Regularized e- processes: Anytime valid inference with knowledge based information gain

Abstract:

There’s been a recent push to develop statistical methods that are anytime-valid, i.e., where the frequentist error rate control properties hold no matter how the investigator decides to stop the data collection process — even if the data itself is used to make that decision.  As expected, the price that one pays for anytime-validity is that the solutions tend to be more conservative and, hence, less efficient than the textbook solutions that are tuned to fixed sample sizes.  Perhaps prior knowledge about the quantity of interest can be used to improve efficiency, but how?  Arbitrary adjustments to an e-process will surely jeopardize its anytime-valid properties.  In this talk, I’ll present a principled approach to knowledge-based regularization, which allows for efficiency gains while maintaining anytime-validity.  Specifically, my knowledge-based regularization does two things: first, it directly inflates the e-process at values incompatible with prior knowledge; second, it relaxes the notion of anytime-validity in a way that’s consistent with prior knowledge.  The main result is a generalized version of Ville’s inequality, which is used to show how the regularized e-process offers anytime-valid and (more) efficient inference.  I’ll also briefly explain how regularized e-processes lead to reliable (imprecise-probabilistic) uncertainty quantification.

Challis Lecture

October 29-30, 2024
Rietz Union

Francesca Dominici
Harvard University

2024 Challis Lecture Information 

Seminar Five

November 14, 2024
Turlington Hall, Room L011

Le Bao
Penn State

Title:

Mapping the Marginalized Groups with Presence-Only Data

Abstract:

Female sex workers (FSW) are affected by individual, network, and structural risks, making them vulnerable to poor health and well-being.
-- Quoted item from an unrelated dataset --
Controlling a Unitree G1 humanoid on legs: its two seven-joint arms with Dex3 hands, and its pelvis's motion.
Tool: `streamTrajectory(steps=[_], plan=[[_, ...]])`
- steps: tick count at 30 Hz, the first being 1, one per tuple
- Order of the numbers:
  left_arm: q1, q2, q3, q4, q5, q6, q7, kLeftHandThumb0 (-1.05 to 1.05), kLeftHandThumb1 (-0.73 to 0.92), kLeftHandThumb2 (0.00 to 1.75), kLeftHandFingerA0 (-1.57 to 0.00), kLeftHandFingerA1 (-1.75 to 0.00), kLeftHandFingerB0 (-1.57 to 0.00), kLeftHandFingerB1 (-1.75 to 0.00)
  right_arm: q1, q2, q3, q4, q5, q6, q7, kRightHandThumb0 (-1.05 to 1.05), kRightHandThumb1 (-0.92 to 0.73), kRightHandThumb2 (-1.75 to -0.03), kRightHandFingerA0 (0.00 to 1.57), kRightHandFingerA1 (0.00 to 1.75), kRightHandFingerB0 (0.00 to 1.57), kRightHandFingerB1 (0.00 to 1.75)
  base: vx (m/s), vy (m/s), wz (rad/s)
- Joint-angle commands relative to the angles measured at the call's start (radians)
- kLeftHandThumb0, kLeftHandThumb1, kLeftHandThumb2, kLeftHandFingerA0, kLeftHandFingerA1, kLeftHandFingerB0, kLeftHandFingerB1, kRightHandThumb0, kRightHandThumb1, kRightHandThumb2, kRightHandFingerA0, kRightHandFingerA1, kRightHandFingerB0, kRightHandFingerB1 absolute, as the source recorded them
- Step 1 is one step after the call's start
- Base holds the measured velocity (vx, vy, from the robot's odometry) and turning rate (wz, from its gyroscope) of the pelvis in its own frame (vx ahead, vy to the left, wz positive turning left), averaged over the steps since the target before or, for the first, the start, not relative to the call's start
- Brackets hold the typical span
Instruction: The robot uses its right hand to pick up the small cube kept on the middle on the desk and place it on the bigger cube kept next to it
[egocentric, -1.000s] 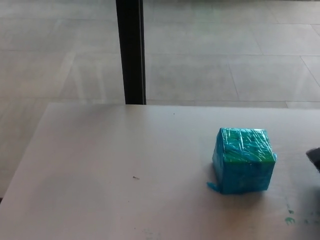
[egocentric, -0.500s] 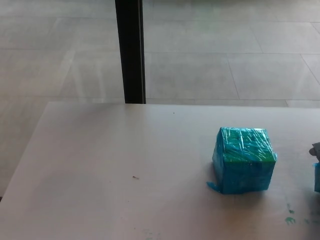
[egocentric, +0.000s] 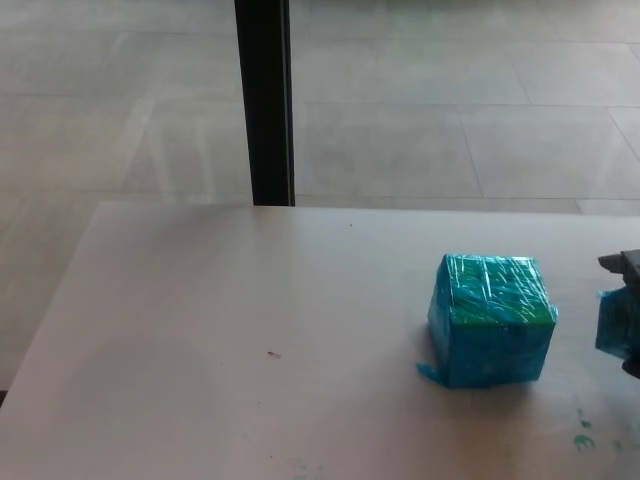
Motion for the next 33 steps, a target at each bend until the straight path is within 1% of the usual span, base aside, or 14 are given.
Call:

Because of social stigma and discrimination towards FSW, it is difficult to measure or estimate the size and location of FSW at any spatial resolution, especially a fine-scale resolution. In this study, we develop zero-inflated models to estimate the female sex worker population at the grid-cell level across Eastern and Southern African countries, extending the presence-only data analysis literature. We also propose a subsampling procedure to decrease the computation time of zero-inflated models substantially.